→ WHAT THE EXERCISE ASKS: All the lines below need retyping exactly, apart from the images.
——————————
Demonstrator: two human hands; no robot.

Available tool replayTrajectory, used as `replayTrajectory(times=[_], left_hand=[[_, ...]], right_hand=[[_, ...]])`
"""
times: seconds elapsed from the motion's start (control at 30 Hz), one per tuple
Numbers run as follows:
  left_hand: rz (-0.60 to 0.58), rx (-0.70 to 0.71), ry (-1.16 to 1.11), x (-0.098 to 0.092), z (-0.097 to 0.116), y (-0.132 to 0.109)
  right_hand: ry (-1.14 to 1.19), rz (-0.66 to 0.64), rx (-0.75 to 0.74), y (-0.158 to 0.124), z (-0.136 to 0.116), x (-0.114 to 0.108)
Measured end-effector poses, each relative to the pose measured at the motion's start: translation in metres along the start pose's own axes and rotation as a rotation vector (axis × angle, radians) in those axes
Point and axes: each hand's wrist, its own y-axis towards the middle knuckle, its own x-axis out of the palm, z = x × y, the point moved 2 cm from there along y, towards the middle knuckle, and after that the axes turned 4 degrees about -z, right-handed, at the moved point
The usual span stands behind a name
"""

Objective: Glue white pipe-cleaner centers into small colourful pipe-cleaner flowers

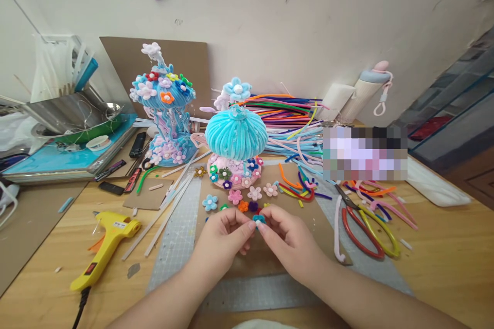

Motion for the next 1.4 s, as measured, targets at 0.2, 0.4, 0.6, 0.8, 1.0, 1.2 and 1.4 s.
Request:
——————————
→ OUTPUT BELOW:
Demonstrator: two human hands; no robot.

Available tool replayTrajectory, used as `replayTrajectory(times=[_], left_hand=[[_, ...]], right_hand=[[_, ...]])`
"""
times: seconds elapsed from the motion's start (control at 30 Hz), one per tuple
Numbers run as follows:
  left_hand: rz (-0.60 to 0.58), rx (-0.70 to 0.71), ry (-1.16 to 1.11), x (-0.098 to 0.092), z (-0.097 to 0.116), y (-0.132 to 0.109)
  right_hand: ry (-1.14 to 1.19), rz (-0.66 to 0.64), rx (-0.75 to 0.74), y (-0.158 to 0.124), z (-0.136 to 0.116), x (-0.114 to 0.108)
Measured end-effector poses, each relative to the pose measured at the motion's start: translation in metres along the start pose's own axes and rotation as a rotation vector (axis × angle, radians) in those axes
Point and axes: each hand's wrist, its own y-axis towards the middle knuckle, its own x-axis out of the palm, z = x × y, the point moved 2 cm from there along y, towards the middle knuckle, and after that the axes turned 4 degrees about -z, right-handed, at the moved point
The usual span stands behind a name
"""

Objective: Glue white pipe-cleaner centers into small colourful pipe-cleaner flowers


Motion for the next 1.4 s, as measured, targets at 0.2, 0.4, 0.6, 0.8, 1.0, 1.2 and 1.4 s.
Request:

No further response is needed.